Complications of a laparoscopic cholecystectomy are infrequent and the vast majority of laparoscopic gallbladder patients recover and quickly return to normal activities. Some of the complications that can occur include bleeding, infection, leakage of bile in the abdomen, pneumonia, blood clots, or heart problems.

Surgical injury to an adjacent structures such as the common bile duct, duodenum or the small intestine may occur rarely and may require another surgical procedure to repair it. If the gallbladder is accidentally or deliberately opened during the procedure stones may fall out of the gallbladder and in to the abdomen that may give rise to later scarring.


How long will you be in the hospital?
Once a diet is tolerated, patients leave the hospital. Most patients go home the next day after a laparoscopic cholecystectomy. Some may even go home the same day the operation is performed. This compares with a five day stay following the open cholecystectomy procedure.
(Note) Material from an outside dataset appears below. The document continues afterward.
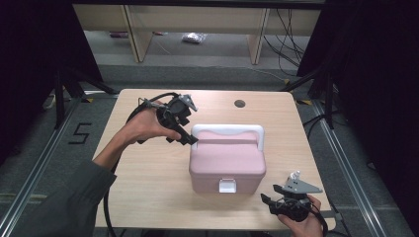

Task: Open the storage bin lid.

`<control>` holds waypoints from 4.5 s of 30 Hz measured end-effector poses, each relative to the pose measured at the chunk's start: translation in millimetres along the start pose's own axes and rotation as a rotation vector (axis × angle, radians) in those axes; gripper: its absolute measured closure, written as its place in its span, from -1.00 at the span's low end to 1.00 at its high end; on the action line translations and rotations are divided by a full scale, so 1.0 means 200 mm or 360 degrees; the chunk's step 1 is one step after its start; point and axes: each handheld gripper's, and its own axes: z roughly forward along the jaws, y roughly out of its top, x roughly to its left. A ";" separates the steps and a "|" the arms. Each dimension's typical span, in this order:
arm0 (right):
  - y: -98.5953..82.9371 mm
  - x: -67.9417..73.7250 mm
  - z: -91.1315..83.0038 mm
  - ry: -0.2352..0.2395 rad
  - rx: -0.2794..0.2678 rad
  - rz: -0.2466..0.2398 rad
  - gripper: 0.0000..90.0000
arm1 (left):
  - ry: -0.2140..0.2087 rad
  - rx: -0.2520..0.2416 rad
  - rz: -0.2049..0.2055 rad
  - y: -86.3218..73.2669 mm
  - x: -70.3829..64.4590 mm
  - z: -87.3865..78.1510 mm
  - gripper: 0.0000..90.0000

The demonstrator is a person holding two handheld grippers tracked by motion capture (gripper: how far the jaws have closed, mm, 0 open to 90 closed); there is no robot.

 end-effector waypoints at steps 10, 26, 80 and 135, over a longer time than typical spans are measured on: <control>0.00 -0.01 0.00 0.0007 -0.0013 -0.0011 -0.08 | -0.0064 0.0138 0.0102 0.16 0.02 0.06 -0.33; 0.00 -0.01 0.00 0.0006 -0.0002 -0.0017 -0.08 | -0.0096 0.0266 0.0165 0.26 0.05 0.15 0.06; 0.25 0.01 -0.18 0.0114 -0.0505 -0.0107 1.00 | 0.0003 0.0293 0.0317 0.37 0.05 0.07 0.54; 0.42 -0.02 -0.13 0.0180 -0.0584 -0.0201 1.00 | 0.0294 -0.0424 -0.0390 -0.36 -0.10 -0.08 -0.40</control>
What is the recovery period and how soon can you go back to work?
Patients will probably be able to get back to normal activities within a week's time, including driving, walking up stairs, light lifting and work. Activity is dependent on how the patient feels. Walking is encouraged. Patients can remove the dressings and shower the day after the operation. In general, recovery should be progressive, once the patient is at home.
Most patients are fully recovered and may go back to work after seven days.
Often, this depends on the nature of your job since patients who perform manual labor or heavy lifting may require two to four weeks of recovery.

What should you be concerned about after going home?
The development of fever, yellow skin or eyes, worsening abdominal pain, distention, persistent nausea or vomiting, or drainage from the incision are indications that a complication may have occurred. You should contact your surgeon under these circumstances.